Tips for creating a writing life
Whether you're just beginning or have been writing for years, it's always helpful to think about your life, your writing space, your routines—and to assess how well they're working for you.
If all is going well and you feel like a happy, productive writer, you're all set.
If not, take this opportunity to shake things up.
I'm always in the process of shaking things up. Thanks to a busy work schedule, I still don't have a set time of day to write, even when I'm in the middle of a project. In a way, this is a good thing: When I'm really into something, I never want to limit my writing to some predetermined amount of time. But when I'm in a more challenging phase—say, that horrible first-draft stage—I have to work harder to stay inspired.
So what I do to keep a project going is set goals rather than dates and times. This way, I can be flexible about when and where I write but still get the work done. Some days, I'm able to devote four hours to writing; other days, I'm lucky to write for half an hour. When I find myself blocked, I'll do writing prompts or even a little research, which may not result in words on the page but nevertheless keeps the project moving forward. If I find that I simply can't stare at the computer any longer, I'll take a notebook somewhere—and the change in perspective is almost always illuminating.
Here are a few tips for creating—and maintaining— your own writing life.
Outline your goals.
As someone who has to grab snippets of time where she can, I find it helpful to look at my goals in terms of long-term, short-term, and immediate. If, for example, you want to write a novel, that's definitely a long-term goal—so how will you break it up into manageable pieces? This is where short-term and immediate goals come in—and unless you've been doing this for a while and know your writing self well, you may have to experiment. So, for example, you might create a short-term goal of writing a chapter a month, and an immediate goal of writing 500 words a day, three days a week. Figure out what works best with your schedule, and take baby steps toward your larger goal. Always remain open to revising your schedule, which will allow you to keep going rather than get overwhelmed and give up.

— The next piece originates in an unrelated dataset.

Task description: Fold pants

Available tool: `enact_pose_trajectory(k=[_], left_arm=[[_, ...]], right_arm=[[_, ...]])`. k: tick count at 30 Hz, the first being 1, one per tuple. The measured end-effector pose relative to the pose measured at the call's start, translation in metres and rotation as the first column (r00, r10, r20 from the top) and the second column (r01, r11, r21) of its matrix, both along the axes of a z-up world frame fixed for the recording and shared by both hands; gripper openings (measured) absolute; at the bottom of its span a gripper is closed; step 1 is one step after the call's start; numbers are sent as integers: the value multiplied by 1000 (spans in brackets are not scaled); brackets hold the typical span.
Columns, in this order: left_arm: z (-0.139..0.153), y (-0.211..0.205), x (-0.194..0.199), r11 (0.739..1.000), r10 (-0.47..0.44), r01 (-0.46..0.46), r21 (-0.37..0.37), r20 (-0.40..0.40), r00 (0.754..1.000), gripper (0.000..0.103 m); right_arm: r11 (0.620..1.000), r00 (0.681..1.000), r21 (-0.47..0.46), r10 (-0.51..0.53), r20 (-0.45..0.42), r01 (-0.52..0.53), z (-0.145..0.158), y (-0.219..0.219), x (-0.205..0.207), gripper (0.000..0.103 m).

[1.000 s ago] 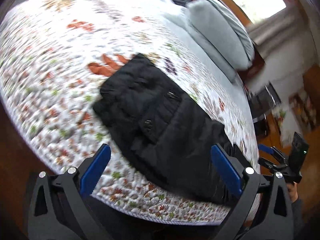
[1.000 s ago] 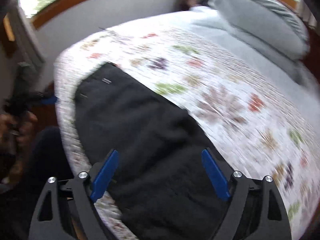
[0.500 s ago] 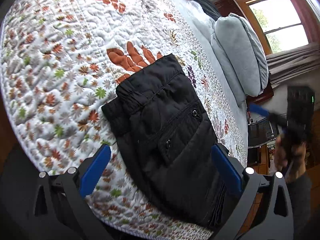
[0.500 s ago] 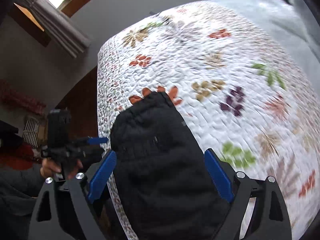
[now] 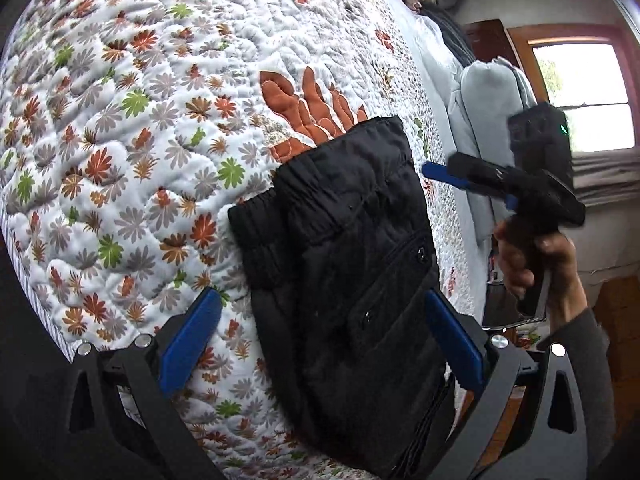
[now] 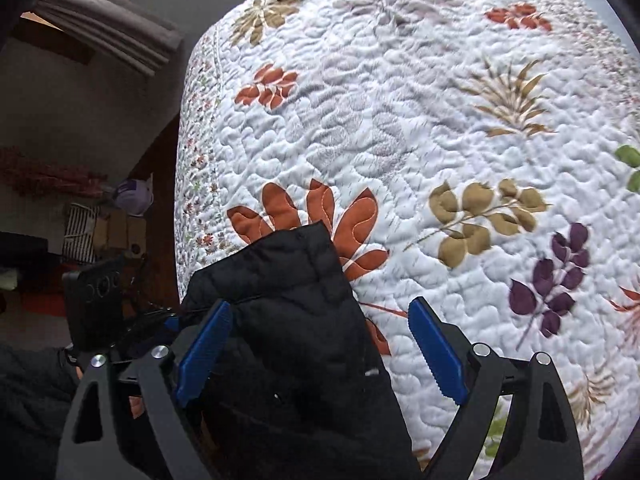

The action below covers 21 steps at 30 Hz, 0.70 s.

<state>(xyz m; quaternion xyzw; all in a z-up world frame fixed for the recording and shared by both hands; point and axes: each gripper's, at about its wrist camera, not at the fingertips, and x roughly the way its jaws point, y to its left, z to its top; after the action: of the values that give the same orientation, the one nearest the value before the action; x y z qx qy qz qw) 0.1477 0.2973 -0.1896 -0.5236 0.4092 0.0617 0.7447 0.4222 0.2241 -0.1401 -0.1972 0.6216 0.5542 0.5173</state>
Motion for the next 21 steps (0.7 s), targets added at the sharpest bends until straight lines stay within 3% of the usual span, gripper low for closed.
enact_pose_trajectory(k=[2,7,12,21], left_arm=[[1,-2,4,1000,-11,11,15,1,1000,100],[-5,7,-4,997,47,-45,-56,38,998,100],[4,2,-3,998,14,-5,-65,138,990,100],[2,-1,5,1000,20,-19,-19,48,999,100]], right_arm=[[1000,999,-4,15,-34,-15,-10,4,0,90],[999,996,-18,45,-79,-46,-24,9,-1,90],[998,992,-13,54,-111,-56,-30,10,-1,90],[997,989,-22,67,-132,-70,-38,17,0,90]])
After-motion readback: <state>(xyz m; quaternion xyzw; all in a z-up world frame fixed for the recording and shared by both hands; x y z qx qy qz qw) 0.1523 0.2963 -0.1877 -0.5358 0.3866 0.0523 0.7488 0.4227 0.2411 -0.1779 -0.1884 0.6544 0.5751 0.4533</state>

Know that you can write anywhere.
I wrote my first published short story in a tiny corner of a railroad flat in New York City. When I moved to an even smaller apartment after that (which I didn't think was possible), I wrote at university libraries. Recently I've been writing in a sun-drenched studio with a marvelous view. And you know what? The space doesn't matter one bit; the struggles are the same, and the work either gets done or it doesn't. All you need to do is find a corner of the world to call your writing space. Even if you don't have enough room at home (and you'd be surprised by how little you need), you can find it somewhere.
As a fiction writer with a journalism background, I've always thought of myself as a keen observer. (Don't we all?) Then one evening my illusion was shattered. I was sitting with several people in a park near a duck pond. We were all watching the ducks, as well as the two little kids standing near the edge— then we looked up to see three young men passing by. The men were walking off the designated path, which is probably what got our attention—and moments later, my husband said, "I wonder what he was doing with that gun?"
And I said, "What gun?"
My husband, who will insist we're out of peanut butter while staring into a pantry with three jars of it right in front of him, was very pleased to have caught something I'd missed (this rarely happens). And for once, his eyes weren't deceiving him; someone else had seen exactly what he had: One of the young men who'd passed by was carrying a large handgun on a holster, right out in the open.
And all I remembered was that one of the guys wore a green T-shirt.
Realizing I'm not nearly as observant as I think I am was a huge wake-up call, and it has inspired me to keep my eyes and ears open just a bit more than I think I need to. I still probably miss quite a lot, though I hope not nearly as much as I missed that day in the park. Always remind yourself that some of the best material—whether for a new story idea or a finely wrought description—comes to us when we're paying attention.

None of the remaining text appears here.